@IgorJanke · 4 Std. Igor Janke
Intercity Warszawa - Kraków opóźniony 40 minut.#sorrytakimamyklimat
Opóźnienia na linii Warszawa-Kraków są raczej regułą niż wyjątkiem. PKP wzięło się za rozkopywanie jedynej do tej pory porządnej trasy kolejowej w Polsce tzw. Centralnej Magistrali Kolejowej, zbudowanej jeszcze za Gierka, a wiadomo, że jak w III RP zaczną coś rozkopywać to oznacza koniec.
Ale my widzimy jeszcze podłoże geopolityczne:
Prezydent Krakowa Jacek Majchrowski pozazdrościł widocznie Władimirowi Putinowi igrzysk w Soczi i próbował załatwić sobie igrzyska w Krakowie. Bezskutecznie. Kraków przegrał też w maju bitwę z Donieckiem o organizację hokejowych mistrzostw świata dywizji IA, ale jak na zamówienie kilka dni później pro-rosyjscy separatyści zniszczyli Pałac Sportu, gdzie miały się one odbywać. Kraków ma teraz szansę na odbicie imprezy Donieckowi.
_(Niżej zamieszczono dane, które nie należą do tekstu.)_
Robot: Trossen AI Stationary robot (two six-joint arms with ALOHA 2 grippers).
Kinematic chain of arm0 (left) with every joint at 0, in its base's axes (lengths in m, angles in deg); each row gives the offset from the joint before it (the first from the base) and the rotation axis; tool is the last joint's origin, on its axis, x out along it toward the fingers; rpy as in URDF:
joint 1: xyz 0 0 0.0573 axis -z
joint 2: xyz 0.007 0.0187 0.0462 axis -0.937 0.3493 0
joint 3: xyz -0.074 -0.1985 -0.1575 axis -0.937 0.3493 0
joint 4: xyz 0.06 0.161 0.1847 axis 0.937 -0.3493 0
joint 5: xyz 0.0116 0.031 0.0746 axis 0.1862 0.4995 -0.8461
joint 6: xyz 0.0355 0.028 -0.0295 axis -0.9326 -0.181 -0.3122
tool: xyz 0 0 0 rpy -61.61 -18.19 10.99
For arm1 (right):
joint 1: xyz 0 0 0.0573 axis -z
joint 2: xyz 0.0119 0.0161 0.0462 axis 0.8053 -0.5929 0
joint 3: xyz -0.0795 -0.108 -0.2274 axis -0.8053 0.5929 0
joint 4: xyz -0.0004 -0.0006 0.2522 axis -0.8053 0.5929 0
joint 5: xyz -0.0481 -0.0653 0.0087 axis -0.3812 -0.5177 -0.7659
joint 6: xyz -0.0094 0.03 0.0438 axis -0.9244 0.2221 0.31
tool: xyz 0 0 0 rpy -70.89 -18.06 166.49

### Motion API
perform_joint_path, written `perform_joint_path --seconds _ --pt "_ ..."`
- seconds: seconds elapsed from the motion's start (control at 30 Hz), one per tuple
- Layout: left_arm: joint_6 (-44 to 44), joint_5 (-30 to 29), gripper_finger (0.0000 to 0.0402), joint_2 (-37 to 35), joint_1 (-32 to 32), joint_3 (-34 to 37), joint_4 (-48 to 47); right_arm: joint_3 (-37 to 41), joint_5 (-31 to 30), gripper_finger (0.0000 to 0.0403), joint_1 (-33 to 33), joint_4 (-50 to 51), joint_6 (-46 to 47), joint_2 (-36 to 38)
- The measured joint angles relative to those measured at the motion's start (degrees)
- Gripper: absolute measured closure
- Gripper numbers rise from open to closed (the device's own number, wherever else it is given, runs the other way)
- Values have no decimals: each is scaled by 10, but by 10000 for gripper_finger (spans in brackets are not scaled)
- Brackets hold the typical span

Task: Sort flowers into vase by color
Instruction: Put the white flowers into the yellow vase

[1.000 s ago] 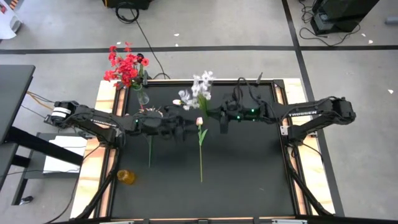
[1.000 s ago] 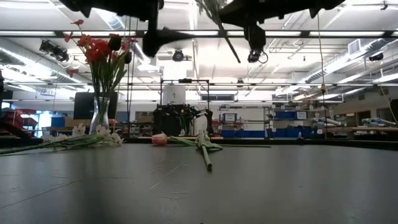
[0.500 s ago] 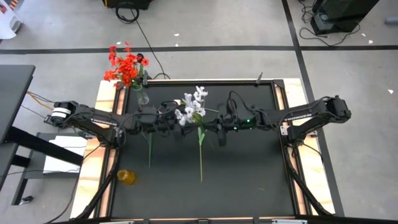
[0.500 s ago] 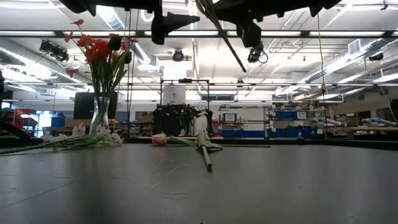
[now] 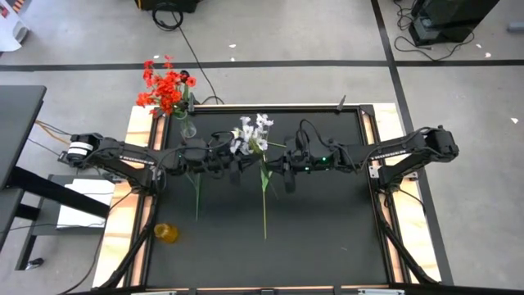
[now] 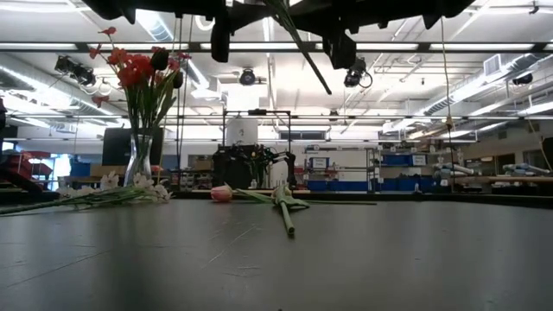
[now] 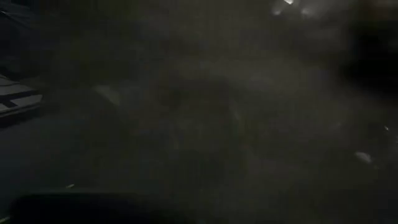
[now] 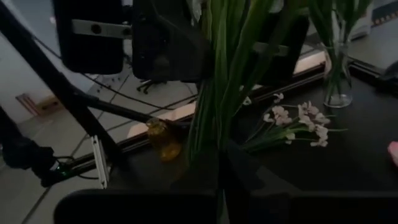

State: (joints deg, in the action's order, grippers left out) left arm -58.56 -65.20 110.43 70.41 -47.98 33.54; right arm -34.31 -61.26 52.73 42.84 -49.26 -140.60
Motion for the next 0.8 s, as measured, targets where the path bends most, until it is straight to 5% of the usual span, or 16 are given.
perform_joint_path --seconds 0.13,0.43,0.8 --pt "-47 -2 386 -1 0 0 0 0 -15 358 7 1 38 0" --pt "-125 -4 390 -37 0 0 -82 0 -18 257 17 47 48 29" --pt "-187 -33 391 -114 7 -1 -186 0 -35 267 18 129 -37 140"
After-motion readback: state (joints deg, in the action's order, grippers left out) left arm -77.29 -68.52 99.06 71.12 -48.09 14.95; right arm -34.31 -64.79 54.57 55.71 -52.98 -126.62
Zapach zwycięstwa na Ukrainą skłonił prezydenta Majchrowskiego do kandydowania, wzorem Władimira Putina, na kolejną czwartą już kadencję. No cóż, Kraków jest jak Kreml, w zabytkowej przestrzeni pełnej świątyń królują stare komuchy. Miasto ma jedyną w Polsce szerokotorową linię kolejową według rosyjskich standardów, która łączy Nową Hutę ze wschodem. Czy Kraków jest celowo izolowany od reszty Polski? Podroż Intercity do Warszawy wydłuża się z każdym rokiem a Intercity do Katowic pokonuje dystans 80 km w trzy godziny. Paradoksalnie, dyskretny urok komunizmu przyciąga artystyczne elity, np. z Francji. Gerard Depardieu ma już rosyjski paszport a Roman Polański przenosi się do Krakowa, aby nakręcić film. Co prawda Sławomir Mrożek nie wytrzymał i w 2008 roku uciekł z Krakowa do Nicei, ale on miał od młodego skomplikowaną relację z komunizmem.